## Problem to work on
Restate the whole listing below word for word and keep the images out.

===

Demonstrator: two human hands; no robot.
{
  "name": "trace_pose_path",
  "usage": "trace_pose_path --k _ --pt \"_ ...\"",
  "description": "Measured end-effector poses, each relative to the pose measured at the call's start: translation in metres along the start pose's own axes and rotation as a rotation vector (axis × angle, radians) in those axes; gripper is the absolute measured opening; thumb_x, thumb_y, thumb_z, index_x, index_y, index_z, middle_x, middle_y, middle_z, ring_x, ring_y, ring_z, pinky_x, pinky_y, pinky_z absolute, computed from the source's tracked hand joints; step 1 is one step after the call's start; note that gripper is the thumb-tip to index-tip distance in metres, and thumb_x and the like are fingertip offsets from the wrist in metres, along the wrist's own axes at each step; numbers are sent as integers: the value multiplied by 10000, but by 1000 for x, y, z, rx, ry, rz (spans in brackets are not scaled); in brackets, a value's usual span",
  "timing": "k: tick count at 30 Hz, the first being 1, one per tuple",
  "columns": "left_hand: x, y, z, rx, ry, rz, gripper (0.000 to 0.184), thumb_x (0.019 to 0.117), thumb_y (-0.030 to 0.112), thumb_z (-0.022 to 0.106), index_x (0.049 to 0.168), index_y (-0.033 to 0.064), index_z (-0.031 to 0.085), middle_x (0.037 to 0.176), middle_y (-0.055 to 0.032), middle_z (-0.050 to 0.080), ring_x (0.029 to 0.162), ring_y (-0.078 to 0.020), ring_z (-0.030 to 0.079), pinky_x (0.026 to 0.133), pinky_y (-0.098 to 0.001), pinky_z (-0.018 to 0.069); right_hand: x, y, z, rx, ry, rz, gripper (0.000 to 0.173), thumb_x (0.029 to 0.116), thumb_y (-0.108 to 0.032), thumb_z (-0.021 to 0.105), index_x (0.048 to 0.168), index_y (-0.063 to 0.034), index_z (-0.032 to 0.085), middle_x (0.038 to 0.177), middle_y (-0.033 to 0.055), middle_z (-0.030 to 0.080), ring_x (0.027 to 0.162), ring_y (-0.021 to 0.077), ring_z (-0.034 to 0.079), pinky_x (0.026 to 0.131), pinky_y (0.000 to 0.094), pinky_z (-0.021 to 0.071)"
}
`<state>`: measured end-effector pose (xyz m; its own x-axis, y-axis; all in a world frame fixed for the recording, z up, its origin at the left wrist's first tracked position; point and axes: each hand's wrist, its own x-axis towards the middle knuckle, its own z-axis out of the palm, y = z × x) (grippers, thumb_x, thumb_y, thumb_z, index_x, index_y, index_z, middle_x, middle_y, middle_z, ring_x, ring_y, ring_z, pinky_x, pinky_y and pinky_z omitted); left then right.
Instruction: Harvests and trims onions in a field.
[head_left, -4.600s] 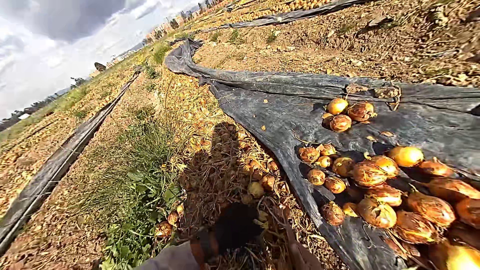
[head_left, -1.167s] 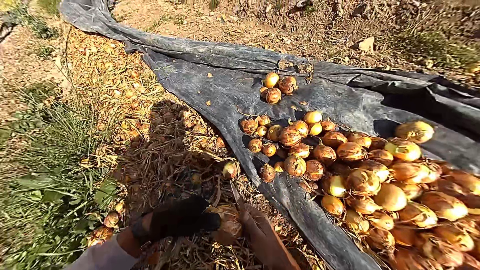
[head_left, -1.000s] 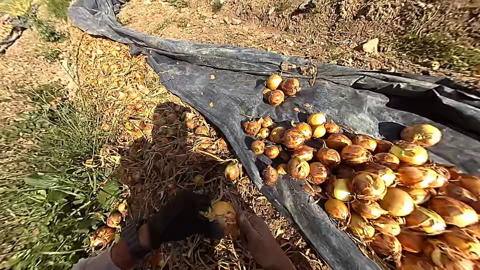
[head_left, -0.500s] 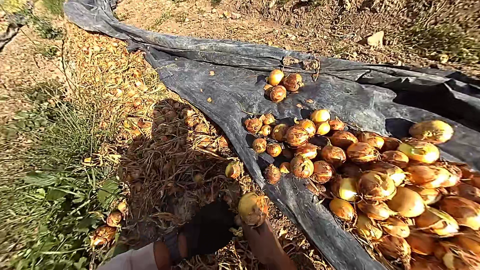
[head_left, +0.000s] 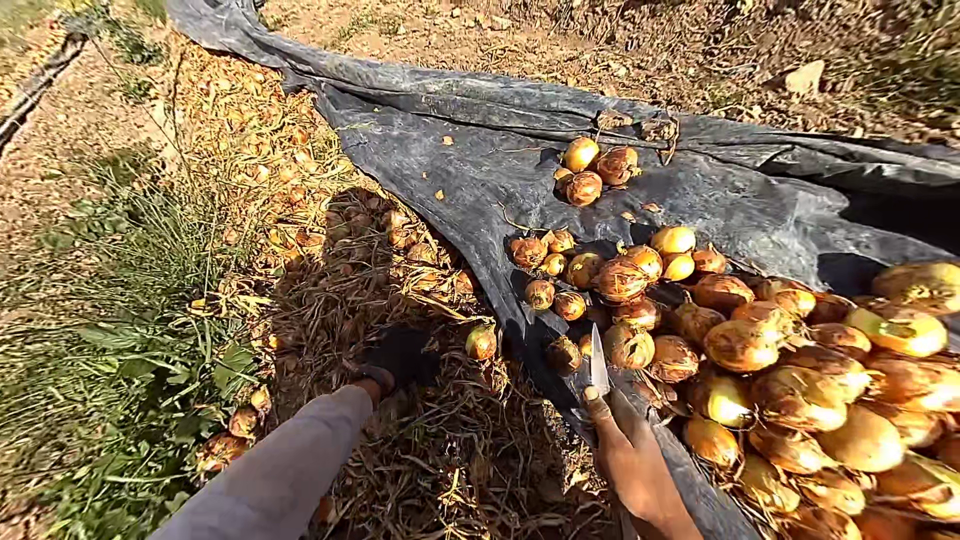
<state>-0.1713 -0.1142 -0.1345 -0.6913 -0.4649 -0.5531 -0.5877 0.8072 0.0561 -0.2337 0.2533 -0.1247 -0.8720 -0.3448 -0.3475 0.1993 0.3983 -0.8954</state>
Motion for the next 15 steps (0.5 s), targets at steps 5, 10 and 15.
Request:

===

## Solution to this problem
Demonstrator: two human hands; no robot.
{
  "name": "trace_pose_path",
  "usage": "trace_pose_path --k _ --pt \"_ ...\"",
  "description": "Measured end-effector poses, each relative to the pose measured at the call's start: translation in metres along the start pose's own axes and rotation as a rotation vector (axis × angle, radians) in those axes; gripper is the absolute measured opening; thumb_x, thumb_y, thumb_z, index_x, index_y, index_z, middle_x, middle_y, middle_z, ring_x, ring_y, ring_z, pinky_x, pinky_y, pinky_z absolute, computed from the source's tracked hand joints; step 1 is one step after the call's start; note that gripper is the thumb-tip to index-tip distance in metres, and thumb_x and the like are fingertip offsets from the wrist in metres, along the wrist's own axes at each step; numbers are sent as integers: the value multiplied by 10000, but by 1000 for x, y, z, rx, ry, rz (spans in brackets are not scaled); in brackets, a value's usual span",
  "timing": "k: tick count at 30 Hz, the first being 1, one per tuple",
  "columns": "left_hand: x, y, z, rx, ry, rz, gripper (0.000 to 0.184), thumb_x (0.019 to 0.117), thumb_y (-0.030 to 0.112), thumb_z (-0.022 to 0.106), index_x (0.049 to 0.168), index_y (-0.033 to 0.064), index_z (-0.031 to 0.085), middle_x (0.037 to 0.176), middle_y (-0.055 to 0.032), middle_z (-0.050 to 0.080), ring_x (0.029 to 0.162), ring_y (-0.078 to 0.020), ring_z (-0.030 to 0.079), pinky_x (0.026 to 0.133), pinky_y (-0.098 to 0.001), pinky_z (-0.018 to 0.069); right_hand: x, y, z, rx, ry, rz, gripper (0.000 to 0.173), thumb_x (0.029 to 0.116), thumb_y (-0.108 to 0.032), thumb_z (-0.021 to 0.105), index_x (0.048 to 0.168), index_y (-0.063 to 0.034), index_z (-0.032 to 0.085), middle_x (0.038 to 0.177), middle_y (-0.033 to 0.055), middle_z (-0.030 to 0.080), ring_x (0.027 to 0.162), ring_y (-0.021 to 0.077), ring_z (-0.034 to 0.079), pinky_x (0.026 to 0.131), pinky_y (0.000 to 0.094), pinky_z (-0.021 to 0.071)"
}
`<state>`: measured end-effector pose (xyz m; its own x-axis, y-axis; all in a world frame fixed for the recording, z up, its origin at the left wrist's first tracked position; point and axes: each hand's wrist, its own x-axis towards the middle knuckle, its own z-axis out of the palm, y = z × x) (grippers, thumb_x, thumb_y, thumb_z, index_x, index_y, index_z, middle_x, middle_y, middle_z, ring_x, ring_y, ring_z, pinky_x, pinky_y and pinky_z omitted); left then right.
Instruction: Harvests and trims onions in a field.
[head_left, -4.600s] 
[head_left, -1.167s] 
[head_left, -1.000s] 
[head_left, -0.500s] 
[head_left, +0.000s] 
<state>-0.1713 -0.1142 -0.1345 -0.6913 -0.4649 -0.5531 -0.5877 0.8072 0.0561 -0.2337 0.2533 -0.1247 -0.8720 -0.3448 -0.3475 0.1993 0.3983 -0.8954</state>
Motion for the next 15 steps (0.5 s), targets at steps 5, 10 and 15.
Request:

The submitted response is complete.